Aim of the exercise - Output, word for word, the lines of this listing that fall between the line with "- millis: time" and the line with "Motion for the", counting both of those lines, and no others.

Data below -
[Start of section]
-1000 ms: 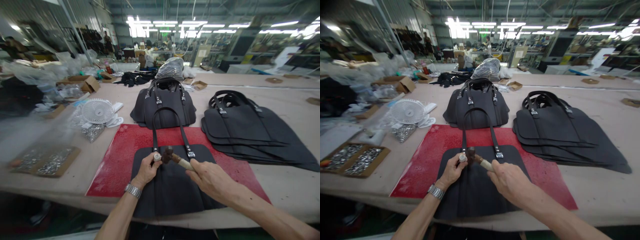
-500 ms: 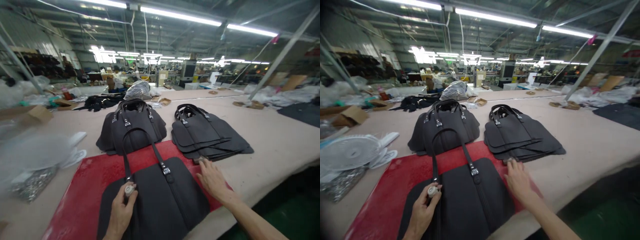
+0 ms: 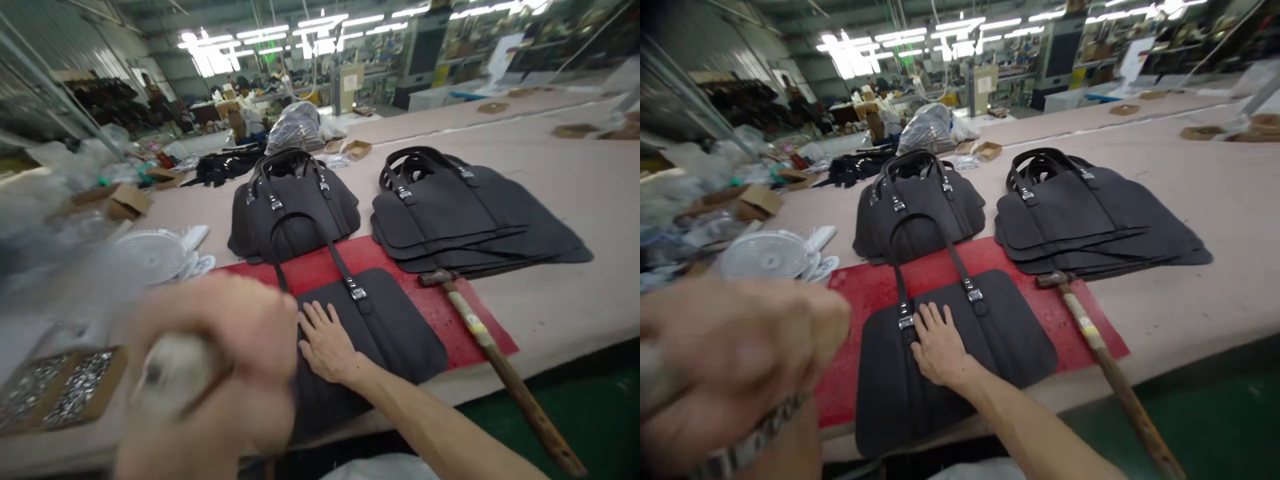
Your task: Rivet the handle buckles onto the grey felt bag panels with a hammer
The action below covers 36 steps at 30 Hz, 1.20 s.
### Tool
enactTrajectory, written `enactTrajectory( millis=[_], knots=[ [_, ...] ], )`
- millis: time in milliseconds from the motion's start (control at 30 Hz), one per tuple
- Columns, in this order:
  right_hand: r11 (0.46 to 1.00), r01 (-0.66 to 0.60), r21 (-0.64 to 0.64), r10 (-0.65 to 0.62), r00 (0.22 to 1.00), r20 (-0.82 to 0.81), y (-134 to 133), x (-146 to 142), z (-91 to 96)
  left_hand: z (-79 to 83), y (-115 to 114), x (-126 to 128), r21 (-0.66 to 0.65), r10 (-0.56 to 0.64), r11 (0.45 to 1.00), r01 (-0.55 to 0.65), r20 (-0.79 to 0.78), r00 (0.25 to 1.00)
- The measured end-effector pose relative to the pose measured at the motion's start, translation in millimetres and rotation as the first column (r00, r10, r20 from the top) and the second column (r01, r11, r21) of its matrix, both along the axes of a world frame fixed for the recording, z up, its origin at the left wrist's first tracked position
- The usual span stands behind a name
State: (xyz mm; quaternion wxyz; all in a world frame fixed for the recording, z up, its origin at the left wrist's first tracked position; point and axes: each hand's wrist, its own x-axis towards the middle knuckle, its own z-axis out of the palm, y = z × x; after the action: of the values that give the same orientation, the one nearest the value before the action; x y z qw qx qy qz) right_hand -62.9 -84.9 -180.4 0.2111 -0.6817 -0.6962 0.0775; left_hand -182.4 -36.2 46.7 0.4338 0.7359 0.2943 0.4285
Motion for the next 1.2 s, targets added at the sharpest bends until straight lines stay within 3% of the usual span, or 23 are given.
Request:
enactTrajectory(
  millis=[33,67,100,167,233,300,367,400,467,600,700,800,900,1033,1133,1200],
  knots=[
    [1.0,0.02,0.015,-0.02,1.0,-0.011,-2,5,1.8,9.5,9,3,0.134,-0.033,0.99,0.036,-0.031,0.999],
    [0.998,0.054,0.033,-0.053,0.998,-0.017,-5,13,4.3,7.2,22,7,0.22,0.003,0.975,0.035,-0.17,0.985],
    [0.992,0.113,0.052,-0.113,0.993,-0.017,-8,24,7.0,-6.6,37,11,0.304,0.098,0.953,-0.002,-0.301,0.948],
    [0.952,0.303,0.046,-0.304,0.953,0.011,-13,51,13.0,-59.6,67,15,0.349,0.265,0.935,-0.057,-0.583,0.768],
    [0.886,0.463,-0.017,-0.462,0.885,0.053,-14,83,18.1,-124.7,87,14,0.277,0.325,0.945,-0.172,-0.76,0.562],
    [0.862,0.495,-0.104,-0.491,0.869,0.069,-8,109,21.6,-175.8,93,12,0.178,0.29,0.948,-0.263,-0.82,0.493],
    [0.867,0.47,-0.165,-0.467,0.882,0.06,3,125,23.8,-199.3,90,13,0.121,0.254,0.952,-0.282,-0.825,0.505],
    [0.863,0.47,-0.189,-0.468,0.882,0.056,9,128,24.9,-200.5,88,15,0.11,0.245,0.955,-0.277,-0.819,0.52],
    [0.844,0.49,-0.219,-0.493,0.869,0.044,18,129,27.9,-186.8,84,18,0.096,0.234,0.959,-0.266,-0.798,0.556],
    [0.837,0.504,-0.215,-0.528,0.846,-0.07,14,129,39.3,-128.5,71,13,0.221,0.32,0.947,-0.232,-0.677,0.663],
    [0.864,0.476,-0.164,-0.503,0.835,-0.223,-4,132,55.4,-84.0,56,3,0.307,0.3,0.942,-0.136,-0.588,0.751],
    [0.882,0.47,-0.046,-0.45,0.808,-0.379,-25,133,83.1,-54.8,48,-6,0.316,0.268,0.943,-0.105,-0.531,0.804],
    [0.84,0.522,0.146,-0.409,0.788,-0.461,-43,128,121.0,-49.6,47,-11,0.21,0.217,0.968,-0.136,-0.434,0.874],
    [0.737,0.544,0.402,-0.45,0.838,-0.31,-66,124,168.6,-67.7,48,1,0.061,0.143,0.989,-0.131,-0.26,0.955],
    [0.656,0.542,0.525,-0.516,0.83,-0.212,-69,146,193.5,-69.3,57,46,0.037,0.145,0.989,-0.141,-0.149,0.978],
    [0.586,0.588,0.557,-0.594,0.78,-0.198,-64,186,209.7,-51.7,70,96,0.037,0.123,0.992,-0.12,-0.078,0.989]
  ],
)
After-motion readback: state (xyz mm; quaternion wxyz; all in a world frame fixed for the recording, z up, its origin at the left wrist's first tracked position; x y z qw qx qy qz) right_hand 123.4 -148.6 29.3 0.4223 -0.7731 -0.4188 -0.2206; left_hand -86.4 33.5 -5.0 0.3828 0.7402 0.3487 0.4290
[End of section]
Exercise solution -
- millis: time in milliseconds from the motion's start (control at 30 Hz), one per tuple
- Columns, in this order:
  right_hand: r11 (0.46 to 1.00), r01 (-0.66 to 0.60), r21 (-0.64 to 0.64), r10 (-0.65 to 0.62), r00 (0.22 to 1.00), r20 (-0.82 to 0.81), y (-134 to 133), x (-146 to 142), z (-91 to 96)
  left_hand: z (-79 to 83), y (-115 to 114), x (-126 to 128), r21 (-0.66 to 0.65), r10 (-0.56 to 0.64), r11 (0.45 to 1.00), r01 (-0.55 to 0.65), r20 (-0.79 to 0.78), r00 (0.25 to 1.00)
- The measured end-effector pose relative to the pose measured at the motion's start, translation in millimetres and rotation as the first column (r00, r10, r20 from the top) and the second column (r01, r11, r21) of its matrix, both along the axes of a world frame fixed for the recording, z up, its origin at the left wrist's first tracked position
- The usual span stands behind a name
State: (xyz mm; quaternion wxyz; all in a world frame fixed for the recording, z up, its origin at the left wrist's first tracked position; point and axes: each hand's wrist, its own x-axis towards the middle knuckle, its own z-axis out of the palm, y = z × x; after the action: of the values that give the same orientation, the one nearest the value before the action; x y z qw qx qy qz) right_hand -62.9 -84.9 -180.4 0.2111 -0.6817 -0.6962 0.0775; left_hand -182.4 -36.2 46.7 0.4338 0.7359 0.2943 0.4285
Motion for the next 1.2 s, targets added at the sharpest bends until straight lines stay within 3% of the usual span, or 23 are given.

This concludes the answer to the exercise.